Please return the listing exactly as written, but without its pictures.

• Provided material
○ ○ ○ ○ ○

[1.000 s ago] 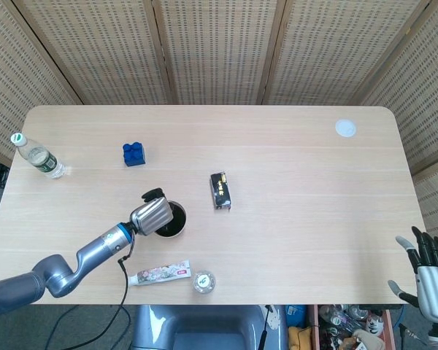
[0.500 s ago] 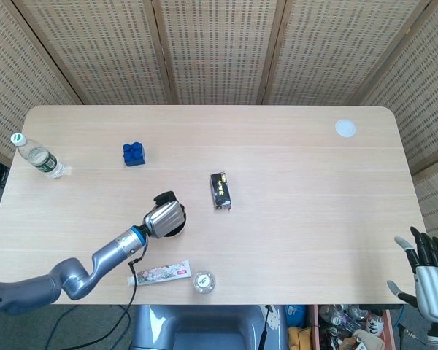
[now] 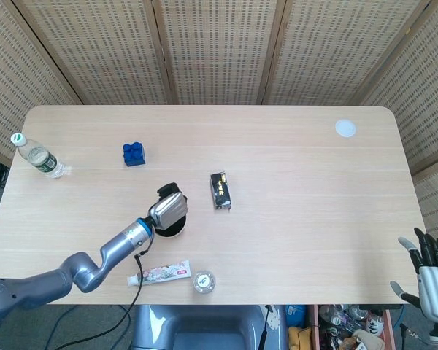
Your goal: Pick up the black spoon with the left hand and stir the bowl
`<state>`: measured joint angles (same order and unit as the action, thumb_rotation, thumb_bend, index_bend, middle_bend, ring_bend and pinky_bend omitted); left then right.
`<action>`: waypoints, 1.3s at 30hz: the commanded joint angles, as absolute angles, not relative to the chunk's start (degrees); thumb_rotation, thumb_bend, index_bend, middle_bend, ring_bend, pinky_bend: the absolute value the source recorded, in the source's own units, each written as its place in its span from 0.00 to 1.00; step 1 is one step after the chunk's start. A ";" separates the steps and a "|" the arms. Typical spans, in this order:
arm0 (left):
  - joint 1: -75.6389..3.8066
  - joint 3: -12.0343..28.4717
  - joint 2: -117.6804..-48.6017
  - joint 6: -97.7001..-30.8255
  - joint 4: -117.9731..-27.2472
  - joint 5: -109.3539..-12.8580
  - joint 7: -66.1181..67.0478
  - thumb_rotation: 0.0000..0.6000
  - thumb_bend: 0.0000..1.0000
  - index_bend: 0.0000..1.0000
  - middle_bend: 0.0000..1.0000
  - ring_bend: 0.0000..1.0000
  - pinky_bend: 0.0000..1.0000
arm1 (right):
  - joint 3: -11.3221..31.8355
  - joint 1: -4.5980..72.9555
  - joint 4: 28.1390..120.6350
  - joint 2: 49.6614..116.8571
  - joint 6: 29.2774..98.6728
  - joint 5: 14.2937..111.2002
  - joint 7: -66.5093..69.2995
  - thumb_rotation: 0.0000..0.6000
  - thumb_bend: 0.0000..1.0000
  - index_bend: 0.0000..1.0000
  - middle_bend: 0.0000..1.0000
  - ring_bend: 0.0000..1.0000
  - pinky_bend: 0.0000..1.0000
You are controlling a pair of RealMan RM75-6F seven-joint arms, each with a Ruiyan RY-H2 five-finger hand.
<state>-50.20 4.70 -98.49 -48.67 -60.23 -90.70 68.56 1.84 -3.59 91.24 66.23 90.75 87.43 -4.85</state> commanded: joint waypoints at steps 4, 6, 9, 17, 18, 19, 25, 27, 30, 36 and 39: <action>-48.78 2.85 -96.09 -49.47 -62.31 -90.70 68.26 1.00 0.43 0.65 0.81 0.74 0.75 | 2.01 -3.26 91.50 66.27 90.51 87.54 -5.11 1.00 0.20 0.22 0.11 0.00 0.00; -48.20 2.38 -95.13 -49.75 -63.65 -90.45 68.15 1.00 0.43 0.64 0.81 0.74 0.75 | 2.04 -3.10 91.49 66.32 90.30 87.55 -5.15 1.00 0.20 0.22 0.11 0.00 0.00; -47.79 1.94 -94.21 -50.04 -65.27 -90.34 68.25 1.00 0.43 0.64 0.81 0.74 0.75 | 2.06 -2.96 91.43 66.38 90.13 87.57 -5.12 1.00 0.20 0.22 0.11 0.00 0.00; -48.41 1.63 -94.28 -49.81 -67.96 -90.41 69.33 1.00 0.43 0.65 0.81 0.74 0.75 | 2.08 -3.02 91.15 66.47 90.05 87.20 -4.82 1.00 0.20 0.22 0.11 0.00 0.00; -48.61 1.76 -94.64 -49.71 -67.82 -90.33 69.52 1.00 0.43 0.65 0.81 0.74 0.75 | 2.07 -3.06 91.12 66.45 90.08 87.14 -4.78 1.00 0.20 0.22 0.11 0.00 0.00; -48.87 1.95 -95.13 -49.60 -67.57 -90.25 69.67 1.00 0.43 0.65 0.81 0.74 0.75 | 2.08 -3.13 91.09 66.43 90.14 87.06 -4.78 1.00 0.20 0.22 0.11 0.00 0.00; -50.12 3.41 -97.98 -49.15 -64.68 -89.07 70.17 1.00 0.43 0.65 0.81 0.74 0.75 | 2.05 -3.40 91.12 66.24 90.33 86.72 -4.73 1.00 0.20 0.22 0.11 0.00 0.00; -50.44 3.89 -98.75 -49.10 -63.46 -88.52 70.21 1.00 0.43 0.64 0.81 0.74 0.75 | 2.09 -3.42 91.22 66.16 90.39 86.69 -4.82 1.00 0.20 0.22 0.11 0.00 0.00; -50.69 4.06 -99.36 -49.15 -61.98 -88.19 70.53 1.00 0.43 0.64 0.81 0.74 0.75 | 2.04 -3.44 91.35 66.12 90.32 86.66 -4.89 1.00 0.20 0.22 0.11 0.00 0.00; -49.77 3.04 -98.41 -50.11 -61.70 -87.93 69.65 1.00 0.43 0.65 0.81 0.74 0.75 | 2.01 -3.30 91.35 66.18 90.10 86.77 -4.89 1.00 0.20 0.22 0.11 0.00 0.00; -49.24 2.34 -97.15 -50.79 -63.15 -88.25 69.32 1.00 0.43 0.65 0.81 0.74 0.75 | 2.01 -3.19 91.34 66.24 90.06 86.93 -4.91 1.00 0.20 0.22 0.11 0.00 0.00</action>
<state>-49.59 2.75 -97.75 -50.39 -62.48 -88.08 69.55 2.01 -3.19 91.34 66.23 90.07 86.93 -4.90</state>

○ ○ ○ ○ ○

• Worked solution
[1.000 s ago] 
[0.500 s ago] 
[now] 
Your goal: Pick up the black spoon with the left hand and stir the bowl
`<state>`: measured joint angles (same order and unit as the action, thumb_rotation, thumb_bend, index_bend, middle_bend, ring_bend and pinky_bend omitted); left then right.
`<action>`: waypoints, 1.3s at 30hz: the commanded joint angles, as absolute angles, not relative to the chunk's start (degrees); thumb_rotation, thumb_bend, index_bend, middle_bend, ring_bend, pinky_bend: the absolute value the source recorded, in the source's own units, each written as its place in its span from 0.00 to 1.00; step 1 is one step after the chunk's start. A ";" separates the steps and a "|" the arms. Typical spans, in this order:
arm0 (left):
  - joint 1: -75.6389..3.8066
  - joint 3: -12.0343..28.4717
  - joint 2: -117.6804..-48.6017
  - joint 6: -97.7001..-30.8255
  - joint 4: -117.9731..-27.2472
  - joint 5: -109.3539..-12.8580
  - joint 7: -66.1181..67.0478
  - thumb_rotation: 0.0000..0.6000
  - thumb_bend: 0.0000..1.0000
  - index_bend: 0.0000..1.0000
  - middle_bend: 0.0000..1.0000
  - ring_bend: 0.0000..1.0000
  - pinky_bend: 0.0000..1.0000
arm1 (right):
  - joint 3: -11.3221..31.8355
  - joint 1: -4.5980..72.9555
  - joint 4: 28.1390..120.6350
  - joint 2: 49.6614..116.8571
  - joint 6: 29.2774..98.6728
  - joint 5: 14.2937..111.2002
  - joint 7: -66.5093..69.2995
  - thumb_rotation: 0.0000..0.6000
  - thumb_bend: 0.0000..1.0000
  - index_bend: 0.0000..1.0000
  - middle_bend: 0.0000..1.0000
  - ring_bend: 0.0000..1.0000
  - pinky_bend: 0.0000..1.0000
You are controlling a pair of RealMan RM75-6F seven-joint arms, each with a Ruiyan RY-H2 five-finger hand.
<state>-50.20 4.70 -98.49 -48.67 -60.23 -90.70 68.56 1.84 -3.59 91.24 66.23 90.75 87.43 -4.85</state> commanded: joint waypoints at steps 4, 6, 9, 17, 18, 19, 25, 27, 30, 36 and 39: <action>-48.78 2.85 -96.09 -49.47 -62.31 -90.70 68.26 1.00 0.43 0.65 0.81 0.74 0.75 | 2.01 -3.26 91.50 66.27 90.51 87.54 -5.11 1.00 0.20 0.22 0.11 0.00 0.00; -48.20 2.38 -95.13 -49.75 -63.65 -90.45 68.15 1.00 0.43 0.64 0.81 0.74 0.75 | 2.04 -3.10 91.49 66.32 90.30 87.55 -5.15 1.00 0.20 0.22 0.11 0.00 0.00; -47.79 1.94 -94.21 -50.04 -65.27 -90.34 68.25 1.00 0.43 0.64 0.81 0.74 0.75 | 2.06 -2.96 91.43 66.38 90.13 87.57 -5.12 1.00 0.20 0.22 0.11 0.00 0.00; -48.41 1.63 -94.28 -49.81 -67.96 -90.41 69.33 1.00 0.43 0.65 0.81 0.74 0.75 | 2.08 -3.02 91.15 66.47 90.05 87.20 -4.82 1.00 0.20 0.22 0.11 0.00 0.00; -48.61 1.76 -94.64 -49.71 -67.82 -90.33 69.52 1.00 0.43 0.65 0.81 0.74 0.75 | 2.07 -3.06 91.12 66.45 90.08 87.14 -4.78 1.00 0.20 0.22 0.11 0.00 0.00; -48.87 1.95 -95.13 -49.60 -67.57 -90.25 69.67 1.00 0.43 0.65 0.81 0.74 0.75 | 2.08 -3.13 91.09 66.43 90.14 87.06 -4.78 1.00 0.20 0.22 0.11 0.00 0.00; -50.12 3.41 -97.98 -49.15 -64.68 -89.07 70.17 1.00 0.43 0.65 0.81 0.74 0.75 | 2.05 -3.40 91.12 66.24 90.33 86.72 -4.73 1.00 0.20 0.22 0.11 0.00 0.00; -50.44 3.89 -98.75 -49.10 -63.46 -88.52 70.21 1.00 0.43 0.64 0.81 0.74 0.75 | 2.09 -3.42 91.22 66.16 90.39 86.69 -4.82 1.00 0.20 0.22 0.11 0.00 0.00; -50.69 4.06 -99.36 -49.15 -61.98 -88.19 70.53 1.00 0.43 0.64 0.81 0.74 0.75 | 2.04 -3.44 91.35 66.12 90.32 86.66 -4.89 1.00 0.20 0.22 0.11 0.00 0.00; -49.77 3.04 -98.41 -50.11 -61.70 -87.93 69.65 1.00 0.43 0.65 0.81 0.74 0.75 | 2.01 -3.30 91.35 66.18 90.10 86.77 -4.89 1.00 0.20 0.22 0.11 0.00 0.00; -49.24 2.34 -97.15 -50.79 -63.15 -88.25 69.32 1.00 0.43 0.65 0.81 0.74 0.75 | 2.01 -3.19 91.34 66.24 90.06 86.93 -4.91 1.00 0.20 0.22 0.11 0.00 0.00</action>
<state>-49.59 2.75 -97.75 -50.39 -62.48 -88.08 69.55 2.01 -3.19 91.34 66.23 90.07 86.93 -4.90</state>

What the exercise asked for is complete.